### What the task requires:
Report the lines of the data below that contain the string "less".
Start of Source records
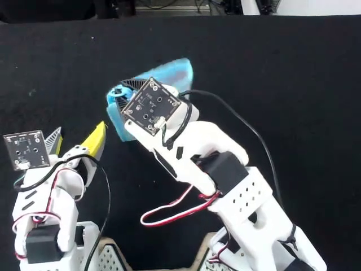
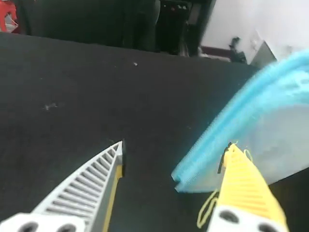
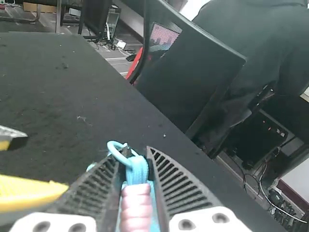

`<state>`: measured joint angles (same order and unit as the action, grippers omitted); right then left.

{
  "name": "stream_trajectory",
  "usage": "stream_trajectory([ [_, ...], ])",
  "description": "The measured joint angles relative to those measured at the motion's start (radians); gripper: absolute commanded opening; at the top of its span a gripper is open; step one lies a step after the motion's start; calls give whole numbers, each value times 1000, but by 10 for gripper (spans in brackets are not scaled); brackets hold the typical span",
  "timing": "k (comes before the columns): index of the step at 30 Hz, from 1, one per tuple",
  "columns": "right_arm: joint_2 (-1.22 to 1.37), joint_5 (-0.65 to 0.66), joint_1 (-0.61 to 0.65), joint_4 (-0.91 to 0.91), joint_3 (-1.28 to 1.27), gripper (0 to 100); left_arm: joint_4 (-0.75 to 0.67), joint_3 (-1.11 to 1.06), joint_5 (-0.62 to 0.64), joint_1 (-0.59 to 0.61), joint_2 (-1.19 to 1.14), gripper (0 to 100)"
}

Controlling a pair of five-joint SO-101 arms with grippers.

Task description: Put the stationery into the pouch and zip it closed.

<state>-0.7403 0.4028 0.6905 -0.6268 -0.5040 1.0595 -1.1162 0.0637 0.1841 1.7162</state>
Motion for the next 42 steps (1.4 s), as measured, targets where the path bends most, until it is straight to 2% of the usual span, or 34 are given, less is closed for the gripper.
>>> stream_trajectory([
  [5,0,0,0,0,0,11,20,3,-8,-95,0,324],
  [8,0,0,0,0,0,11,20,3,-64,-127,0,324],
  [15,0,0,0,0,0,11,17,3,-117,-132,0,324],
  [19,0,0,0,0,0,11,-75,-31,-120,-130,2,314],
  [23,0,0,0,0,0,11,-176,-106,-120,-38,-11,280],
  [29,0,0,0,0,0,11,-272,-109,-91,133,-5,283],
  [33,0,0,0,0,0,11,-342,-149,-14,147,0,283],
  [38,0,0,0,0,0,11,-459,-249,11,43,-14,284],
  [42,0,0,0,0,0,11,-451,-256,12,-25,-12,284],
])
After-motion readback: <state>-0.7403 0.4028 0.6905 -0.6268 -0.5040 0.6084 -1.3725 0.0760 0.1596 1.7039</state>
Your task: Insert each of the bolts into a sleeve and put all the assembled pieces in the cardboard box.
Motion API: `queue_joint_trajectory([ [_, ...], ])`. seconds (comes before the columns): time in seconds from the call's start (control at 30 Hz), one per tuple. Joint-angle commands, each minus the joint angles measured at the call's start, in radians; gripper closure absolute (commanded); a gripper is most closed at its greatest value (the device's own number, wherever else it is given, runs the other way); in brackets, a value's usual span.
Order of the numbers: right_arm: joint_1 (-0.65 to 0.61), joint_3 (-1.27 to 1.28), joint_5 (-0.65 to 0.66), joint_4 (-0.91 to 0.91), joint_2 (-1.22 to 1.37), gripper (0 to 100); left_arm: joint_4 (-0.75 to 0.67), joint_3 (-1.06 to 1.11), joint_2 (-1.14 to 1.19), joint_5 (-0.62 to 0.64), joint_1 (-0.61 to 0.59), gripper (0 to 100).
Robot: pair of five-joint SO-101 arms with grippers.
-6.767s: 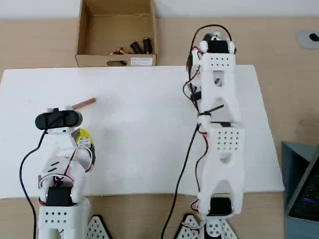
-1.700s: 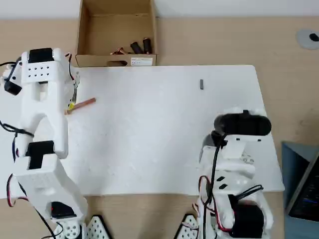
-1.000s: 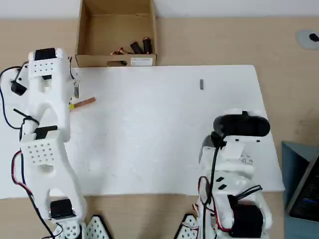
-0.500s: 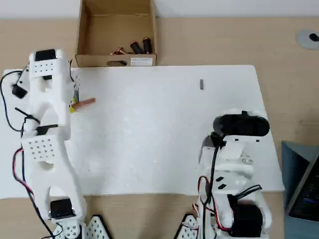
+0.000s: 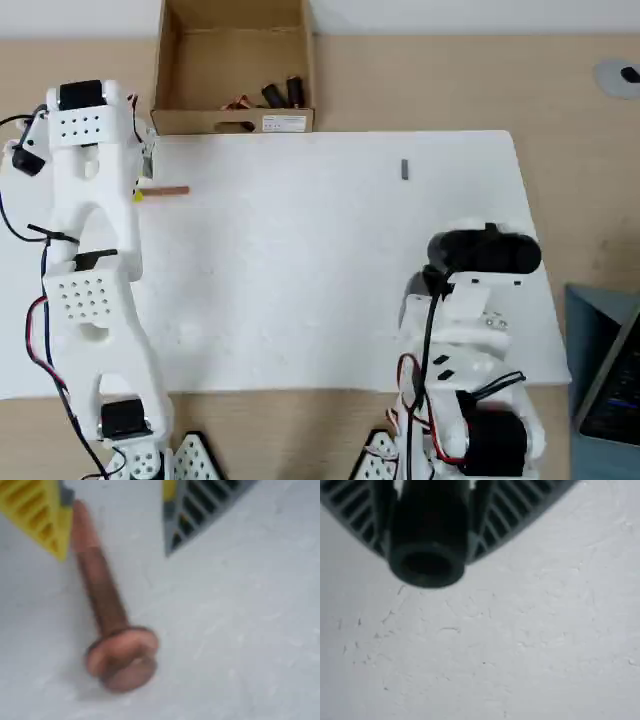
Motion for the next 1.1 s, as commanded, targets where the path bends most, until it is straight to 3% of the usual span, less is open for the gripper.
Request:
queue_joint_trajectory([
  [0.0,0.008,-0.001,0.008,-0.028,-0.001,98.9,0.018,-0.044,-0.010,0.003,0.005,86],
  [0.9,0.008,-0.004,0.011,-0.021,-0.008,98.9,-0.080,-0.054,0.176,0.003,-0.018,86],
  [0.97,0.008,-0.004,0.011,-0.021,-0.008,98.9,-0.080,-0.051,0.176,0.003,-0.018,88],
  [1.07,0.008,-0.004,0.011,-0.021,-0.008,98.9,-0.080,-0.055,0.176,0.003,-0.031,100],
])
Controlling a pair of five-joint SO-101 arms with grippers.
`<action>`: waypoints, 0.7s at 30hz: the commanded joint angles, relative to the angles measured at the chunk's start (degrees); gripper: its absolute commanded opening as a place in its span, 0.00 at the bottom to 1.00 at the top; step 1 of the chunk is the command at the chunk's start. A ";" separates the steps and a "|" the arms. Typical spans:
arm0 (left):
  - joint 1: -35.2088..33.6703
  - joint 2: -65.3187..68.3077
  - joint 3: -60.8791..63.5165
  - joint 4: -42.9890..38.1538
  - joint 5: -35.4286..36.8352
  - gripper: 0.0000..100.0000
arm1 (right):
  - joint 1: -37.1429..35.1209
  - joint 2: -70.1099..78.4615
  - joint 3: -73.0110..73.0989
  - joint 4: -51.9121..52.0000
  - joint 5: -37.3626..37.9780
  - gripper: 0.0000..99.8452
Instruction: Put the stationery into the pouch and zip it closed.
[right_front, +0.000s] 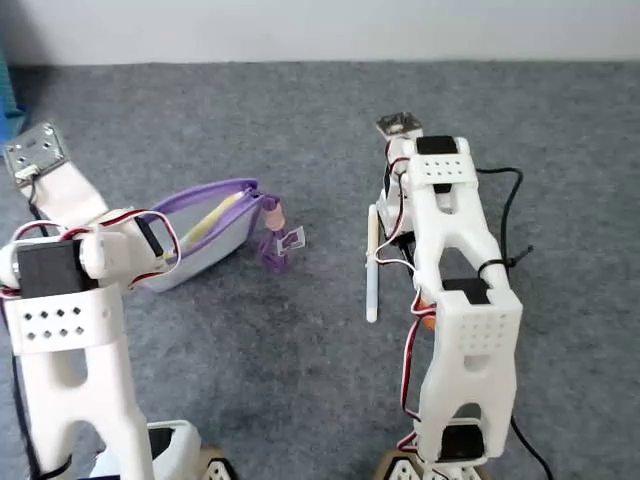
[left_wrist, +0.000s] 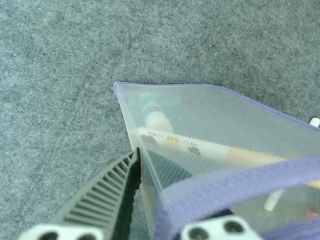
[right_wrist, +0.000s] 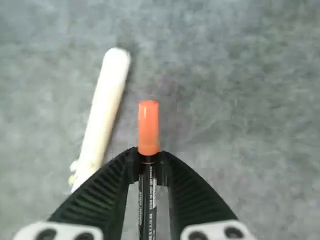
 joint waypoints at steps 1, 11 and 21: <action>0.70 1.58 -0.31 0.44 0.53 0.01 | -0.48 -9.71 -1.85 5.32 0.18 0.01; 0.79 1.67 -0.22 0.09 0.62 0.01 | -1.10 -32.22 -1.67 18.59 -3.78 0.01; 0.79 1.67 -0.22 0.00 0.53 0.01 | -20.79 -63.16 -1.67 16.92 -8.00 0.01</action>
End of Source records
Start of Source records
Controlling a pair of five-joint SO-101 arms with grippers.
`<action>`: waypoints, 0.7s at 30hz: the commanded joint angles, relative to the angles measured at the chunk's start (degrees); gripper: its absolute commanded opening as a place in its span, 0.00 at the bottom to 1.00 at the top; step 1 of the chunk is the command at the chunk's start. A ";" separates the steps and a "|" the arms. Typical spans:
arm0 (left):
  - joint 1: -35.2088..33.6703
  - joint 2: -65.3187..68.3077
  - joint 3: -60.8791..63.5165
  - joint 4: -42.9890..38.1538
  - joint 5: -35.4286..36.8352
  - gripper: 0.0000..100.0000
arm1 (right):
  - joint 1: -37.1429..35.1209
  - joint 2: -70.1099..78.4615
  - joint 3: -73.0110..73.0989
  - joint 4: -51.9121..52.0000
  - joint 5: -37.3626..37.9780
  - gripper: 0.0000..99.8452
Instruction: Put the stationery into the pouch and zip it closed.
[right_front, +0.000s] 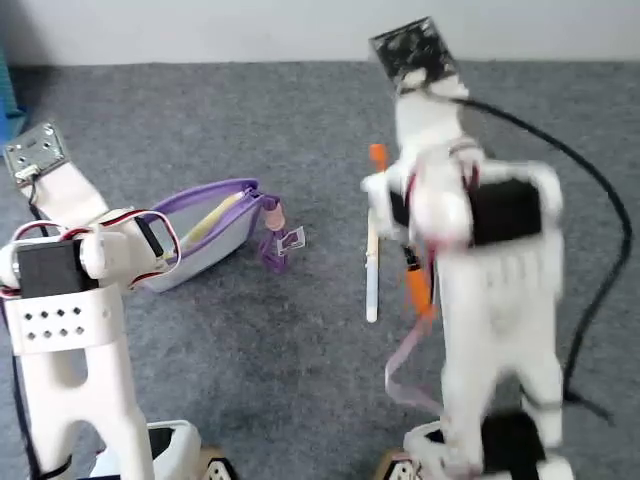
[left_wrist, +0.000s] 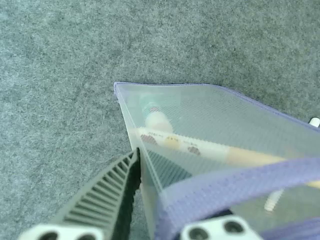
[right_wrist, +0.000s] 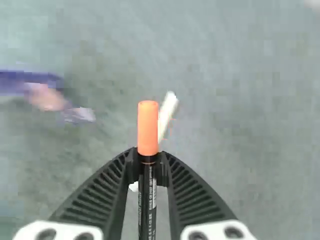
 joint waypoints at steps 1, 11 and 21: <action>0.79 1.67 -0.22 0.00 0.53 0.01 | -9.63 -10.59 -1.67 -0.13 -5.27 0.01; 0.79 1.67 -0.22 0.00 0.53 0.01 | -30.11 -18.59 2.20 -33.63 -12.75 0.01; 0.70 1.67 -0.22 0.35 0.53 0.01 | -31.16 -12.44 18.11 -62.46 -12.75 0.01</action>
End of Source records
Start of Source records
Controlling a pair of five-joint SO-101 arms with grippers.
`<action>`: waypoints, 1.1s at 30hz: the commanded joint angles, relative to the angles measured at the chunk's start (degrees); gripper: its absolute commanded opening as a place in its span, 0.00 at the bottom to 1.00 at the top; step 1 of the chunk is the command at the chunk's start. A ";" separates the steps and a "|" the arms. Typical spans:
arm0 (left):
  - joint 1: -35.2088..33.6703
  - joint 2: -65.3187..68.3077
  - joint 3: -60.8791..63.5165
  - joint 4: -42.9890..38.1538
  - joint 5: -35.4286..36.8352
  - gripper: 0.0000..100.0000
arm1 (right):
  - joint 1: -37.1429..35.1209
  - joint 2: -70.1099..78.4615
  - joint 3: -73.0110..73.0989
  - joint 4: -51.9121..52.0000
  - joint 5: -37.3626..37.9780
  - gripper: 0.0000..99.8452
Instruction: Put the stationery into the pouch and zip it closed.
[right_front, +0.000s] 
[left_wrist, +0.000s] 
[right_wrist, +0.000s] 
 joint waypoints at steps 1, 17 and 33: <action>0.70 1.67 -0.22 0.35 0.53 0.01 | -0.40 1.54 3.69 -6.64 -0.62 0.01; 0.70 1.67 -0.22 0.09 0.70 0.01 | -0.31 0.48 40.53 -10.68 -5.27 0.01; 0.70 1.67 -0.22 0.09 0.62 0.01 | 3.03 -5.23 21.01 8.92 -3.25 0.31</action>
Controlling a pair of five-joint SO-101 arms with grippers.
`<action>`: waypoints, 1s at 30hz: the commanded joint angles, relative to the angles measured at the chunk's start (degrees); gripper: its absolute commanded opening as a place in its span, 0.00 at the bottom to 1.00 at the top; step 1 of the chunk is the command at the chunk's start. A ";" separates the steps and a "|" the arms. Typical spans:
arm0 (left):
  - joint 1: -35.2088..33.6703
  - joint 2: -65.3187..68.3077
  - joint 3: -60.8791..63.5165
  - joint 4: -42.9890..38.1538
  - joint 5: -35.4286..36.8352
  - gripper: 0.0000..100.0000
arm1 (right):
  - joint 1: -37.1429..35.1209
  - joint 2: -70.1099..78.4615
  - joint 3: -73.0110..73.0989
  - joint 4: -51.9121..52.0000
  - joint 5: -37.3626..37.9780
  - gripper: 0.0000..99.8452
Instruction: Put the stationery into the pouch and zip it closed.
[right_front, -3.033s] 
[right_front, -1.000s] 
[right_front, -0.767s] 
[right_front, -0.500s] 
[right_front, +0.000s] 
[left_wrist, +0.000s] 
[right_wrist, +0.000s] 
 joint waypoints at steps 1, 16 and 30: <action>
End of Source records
### Solved exercise:
Motion for the next 42 steps (1.4 s), as measured, targets where the path bends most, until it is straight to 2% of the usual span, or 34 are given, less is closed for the gripper.
Motion for the next 1.1 s, as commanded, targets where the path bends most, until it is straight to 3% of the usual span, less is open for the gripper.

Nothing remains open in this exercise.